Dalam berbagai dialog dan diskusi perlu dibuat aturan main yang elegan. Jangan pula forum tersebut tempat sumpah serapah, carut-marut, dan tuding-menuding. Forum kampanye tentu akan mengupas tuntas permasalahan yang dibincangkan. Di sana akan terlihat apakah caleg ini sanggup berargumentasi dengan logis jauh dari sikap emosional. Jangan terpancing untuk marah-marah.

Caleg harus berjiwa besar dan sanggup menjadi pendengar yang baik. Kiatnya adalah teguh dalam pendirian,lincah dalam pendekatan. Perlu diingat, kritik jurnalis kawakan Mochtar Lubis yang sempat heboh dan menjadi polemik setelah berceramah di Taman Ismail Marzuki (6/4/77) dengan tajuk “Manusia Indonesia”.

Dia menengarai,”Manusia Indonesia punya watak yang lemah. Karakter kurang kuat.Manusia Indonesia kurang kuat mempertahankan atau memperjuangkan keyakinannya. Dia mudah, apalagi jika dipaksa dan demi untuk ‘survive’, bersedia mengubah pendiriannya.”
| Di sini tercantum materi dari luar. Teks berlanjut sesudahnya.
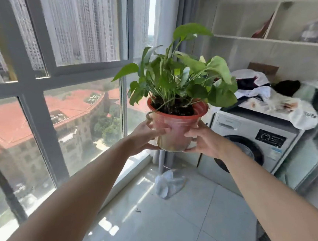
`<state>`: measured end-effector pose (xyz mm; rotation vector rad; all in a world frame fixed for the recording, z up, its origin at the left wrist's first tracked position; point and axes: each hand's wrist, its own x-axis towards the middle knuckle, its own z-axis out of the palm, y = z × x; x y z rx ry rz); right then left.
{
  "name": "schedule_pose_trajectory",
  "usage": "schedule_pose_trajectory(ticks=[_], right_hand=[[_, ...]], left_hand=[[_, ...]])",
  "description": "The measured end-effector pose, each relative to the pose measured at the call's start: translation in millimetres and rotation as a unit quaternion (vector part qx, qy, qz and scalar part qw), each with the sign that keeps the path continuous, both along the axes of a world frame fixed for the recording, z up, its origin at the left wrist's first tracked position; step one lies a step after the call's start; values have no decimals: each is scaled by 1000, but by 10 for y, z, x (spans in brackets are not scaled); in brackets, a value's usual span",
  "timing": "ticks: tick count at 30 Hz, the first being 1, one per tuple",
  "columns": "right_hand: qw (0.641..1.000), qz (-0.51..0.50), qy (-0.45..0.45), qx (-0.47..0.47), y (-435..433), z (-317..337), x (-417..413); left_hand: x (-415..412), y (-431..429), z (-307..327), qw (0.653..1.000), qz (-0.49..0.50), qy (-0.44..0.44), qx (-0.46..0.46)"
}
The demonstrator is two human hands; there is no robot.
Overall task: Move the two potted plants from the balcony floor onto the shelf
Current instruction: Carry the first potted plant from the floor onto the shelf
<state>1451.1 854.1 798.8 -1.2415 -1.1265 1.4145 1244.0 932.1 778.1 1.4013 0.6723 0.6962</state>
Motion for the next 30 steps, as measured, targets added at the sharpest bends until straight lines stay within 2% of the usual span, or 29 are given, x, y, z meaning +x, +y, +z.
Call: schedule_pose_trajectory(ticks=[6, 17, 24, 30], right_hand=[[1000, -10, 5, 28, 804, 92, 579], [991, -105, 29, 81, 2742, 324, 1697], [972, -217, 42, 78, 3695, 395, 2628], [968, -232, 17, 90, 4442, 501, 3615]], left_hand=[[573, 868, 158, 1000, 0, 15, 17], [1863, 3176, 561, 994, -86, 22, 56], [2911, 4233, 644, 990, -129, 14, 54], [3975, 4991, 662, 992, -118, -15, 43]])
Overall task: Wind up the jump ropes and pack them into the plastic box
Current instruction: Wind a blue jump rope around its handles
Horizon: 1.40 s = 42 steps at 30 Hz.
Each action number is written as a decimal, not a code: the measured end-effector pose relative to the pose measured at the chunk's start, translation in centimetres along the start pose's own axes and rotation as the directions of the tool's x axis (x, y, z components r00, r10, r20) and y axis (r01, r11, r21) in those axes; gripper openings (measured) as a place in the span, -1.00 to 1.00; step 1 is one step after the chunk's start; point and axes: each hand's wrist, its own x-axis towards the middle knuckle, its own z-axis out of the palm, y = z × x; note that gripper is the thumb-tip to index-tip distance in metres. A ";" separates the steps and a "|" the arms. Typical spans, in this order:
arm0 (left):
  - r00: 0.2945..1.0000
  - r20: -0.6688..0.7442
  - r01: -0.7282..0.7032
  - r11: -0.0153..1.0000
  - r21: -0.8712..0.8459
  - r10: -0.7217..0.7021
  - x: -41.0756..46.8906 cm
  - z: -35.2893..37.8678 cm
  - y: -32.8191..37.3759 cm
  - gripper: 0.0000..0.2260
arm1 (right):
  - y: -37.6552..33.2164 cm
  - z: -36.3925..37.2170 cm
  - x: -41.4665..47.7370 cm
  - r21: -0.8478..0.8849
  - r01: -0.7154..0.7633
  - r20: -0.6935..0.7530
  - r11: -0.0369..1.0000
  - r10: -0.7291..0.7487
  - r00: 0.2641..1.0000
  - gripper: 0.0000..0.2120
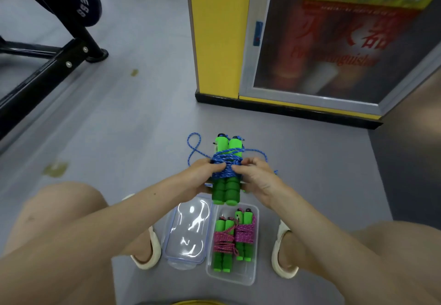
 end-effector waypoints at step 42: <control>0.990 -0.140 -0.015 0.993 -0.116 -0.001 2.0 2.7 -0.6 -0.49 | 1.8 -1.7 0.3 0.010 0.115 -0.063 0.993 -0.115 0.991 -0.44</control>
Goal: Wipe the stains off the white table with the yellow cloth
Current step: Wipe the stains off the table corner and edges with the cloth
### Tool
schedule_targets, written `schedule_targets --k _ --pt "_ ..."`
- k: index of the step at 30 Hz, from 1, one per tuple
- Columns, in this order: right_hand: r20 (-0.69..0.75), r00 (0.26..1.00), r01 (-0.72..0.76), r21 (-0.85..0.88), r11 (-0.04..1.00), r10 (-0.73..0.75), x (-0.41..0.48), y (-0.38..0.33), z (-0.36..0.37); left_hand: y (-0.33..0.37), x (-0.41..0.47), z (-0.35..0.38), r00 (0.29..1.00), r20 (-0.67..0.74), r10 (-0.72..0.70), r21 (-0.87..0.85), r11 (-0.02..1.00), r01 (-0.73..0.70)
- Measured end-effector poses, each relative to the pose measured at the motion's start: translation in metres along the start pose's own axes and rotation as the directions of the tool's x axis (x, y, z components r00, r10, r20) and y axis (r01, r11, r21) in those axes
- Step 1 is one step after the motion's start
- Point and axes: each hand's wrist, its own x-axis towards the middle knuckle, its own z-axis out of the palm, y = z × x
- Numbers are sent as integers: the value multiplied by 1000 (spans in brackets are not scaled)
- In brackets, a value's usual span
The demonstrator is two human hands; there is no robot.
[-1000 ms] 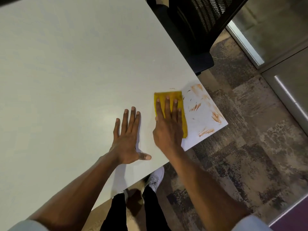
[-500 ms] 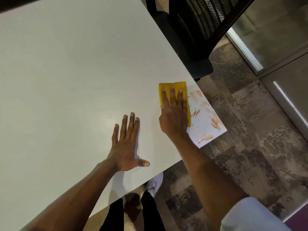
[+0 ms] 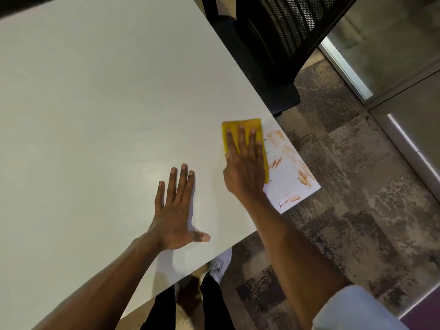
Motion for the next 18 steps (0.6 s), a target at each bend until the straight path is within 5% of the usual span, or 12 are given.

Amatan ini tentu berguna bagi caleg kita dari parpol mana pun.Jangan mudah tergiur dengan godaan dunia.Jaga reputasi Anda, jangan kecewakan pemilih dan konstituen Anda. Bukankah kita juga dibekali nasihat nenek moyang: sekali lancung ke ujian,seumur hidup orang tak percaya? Begitu pun nobody is perfect. Harus terus belajar dan jangan mengulang kesalahan.
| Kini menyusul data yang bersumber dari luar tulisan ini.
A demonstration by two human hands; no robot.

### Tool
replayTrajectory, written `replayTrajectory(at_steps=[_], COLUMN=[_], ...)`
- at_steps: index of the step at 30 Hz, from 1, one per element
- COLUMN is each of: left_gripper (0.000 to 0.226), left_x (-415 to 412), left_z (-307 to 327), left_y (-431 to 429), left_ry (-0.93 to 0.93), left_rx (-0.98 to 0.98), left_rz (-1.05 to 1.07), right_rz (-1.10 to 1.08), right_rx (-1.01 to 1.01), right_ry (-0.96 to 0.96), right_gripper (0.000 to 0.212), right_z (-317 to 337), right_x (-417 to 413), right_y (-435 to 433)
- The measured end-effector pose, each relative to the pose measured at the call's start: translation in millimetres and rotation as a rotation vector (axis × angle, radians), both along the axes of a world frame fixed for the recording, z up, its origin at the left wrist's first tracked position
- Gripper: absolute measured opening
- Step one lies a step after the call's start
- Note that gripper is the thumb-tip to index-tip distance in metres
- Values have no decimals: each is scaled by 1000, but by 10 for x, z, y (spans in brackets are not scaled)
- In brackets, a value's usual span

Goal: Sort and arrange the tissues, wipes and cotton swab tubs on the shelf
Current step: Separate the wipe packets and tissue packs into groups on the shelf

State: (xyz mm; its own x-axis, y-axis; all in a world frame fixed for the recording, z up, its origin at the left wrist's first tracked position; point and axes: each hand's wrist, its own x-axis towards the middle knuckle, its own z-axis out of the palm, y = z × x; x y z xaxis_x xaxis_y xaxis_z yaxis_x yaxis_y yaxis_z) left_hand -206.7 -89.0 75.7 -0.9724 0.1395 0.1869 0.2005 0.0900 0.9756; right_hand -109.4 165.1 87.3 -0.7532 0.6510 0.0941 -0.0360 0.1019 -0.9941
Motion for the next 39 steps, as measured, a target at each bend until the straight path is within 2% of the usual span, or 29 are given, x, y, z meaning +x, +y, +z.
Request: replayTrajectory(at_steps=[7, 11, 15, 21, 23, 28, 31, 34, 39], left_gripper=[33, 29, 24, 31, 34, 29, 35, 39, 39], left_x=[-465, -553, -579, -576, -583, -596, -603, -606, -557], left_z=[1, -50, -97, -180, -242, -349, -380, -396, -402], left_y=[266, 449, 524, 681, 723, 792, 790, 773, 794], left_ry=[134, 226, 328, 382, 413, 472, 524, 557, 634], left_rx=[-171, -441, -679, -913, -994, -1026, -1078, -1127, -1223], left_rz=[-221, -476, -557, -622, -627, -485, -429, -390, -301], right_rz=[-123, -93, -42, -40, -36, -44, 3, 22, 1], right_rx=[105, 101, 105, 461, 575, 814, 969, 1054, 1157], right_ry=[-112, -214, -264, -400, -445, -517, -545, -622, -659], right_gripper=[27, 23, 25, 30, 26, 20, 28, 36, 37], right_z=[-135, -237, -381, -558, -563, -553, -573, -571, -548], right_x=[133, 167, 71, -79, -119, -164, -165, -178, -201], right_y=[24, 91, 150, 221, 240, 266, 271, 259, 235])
Pemilu kali ini kita harapkan akan berjalan aman dan damai, jauh dari kecurangan dan kekerasan. Syukurlah kita tidak menjadi seperti negara Taiwan yang menurut Prof Liao Da Chi dari Universitas Sun Yat-sen menghalalkan segala cara yang tidak demokratis untuk menjatuhkan seorang pemimpin atau seperti di Thailand yang menggunakan intervensi militer (Newsweek,14/7/08).

Masyarakat kita sudah sangat letih menyaksikan bentrok fisik yang menjadi perbuatan sia-sia.Kampanye dialogis yang terbatas salah satu cara mengantisipasi keributan itu. Pengerahan massa memang dibatasi. Masyarakat kita dengan format kampanye dialogis akan semakin lebih dewasa.

Mereka diajak untuk berdiskusi dengan berargumentasi sembari saling menghormati. Karena sesungguhnya ujung dari perjalanan kampanye ini kita akan sampai pada pilihan wakil-wakil rakyat yang mumpuni dan selalu setia dengan janjinya memperjuangkan aspirasi rakyat.

Bolehlah kita becermin pada ungkapan penyair Kahlil Gibran tentang manusia kemarin dan manusia hari esok.”Apakah kamu adalah seorang politisi yang berkata pada dirinya sendiri: aku akan menggunakan negaraku untuk keuntungan diriku sendiri? Jika demikian, kamu hanyalah sebuah duri yang hidup dalam daging orang lain.

Atau kamu adalah seorang patriot yang setia, yang membisiki telinga jiwanya sendiri: aku mencintai negaraku dan melayaninya. Aku mencoba menjadi seorang pelayan yang baik. Jika demikian, kamu adalah sebuah oasis di padang gersang yang siap melepaskan dahaga bagi para musafir.” Kalau demikian halnya, akankah kita menemukan calon legislatif berkarakter seperti itu? Semoga.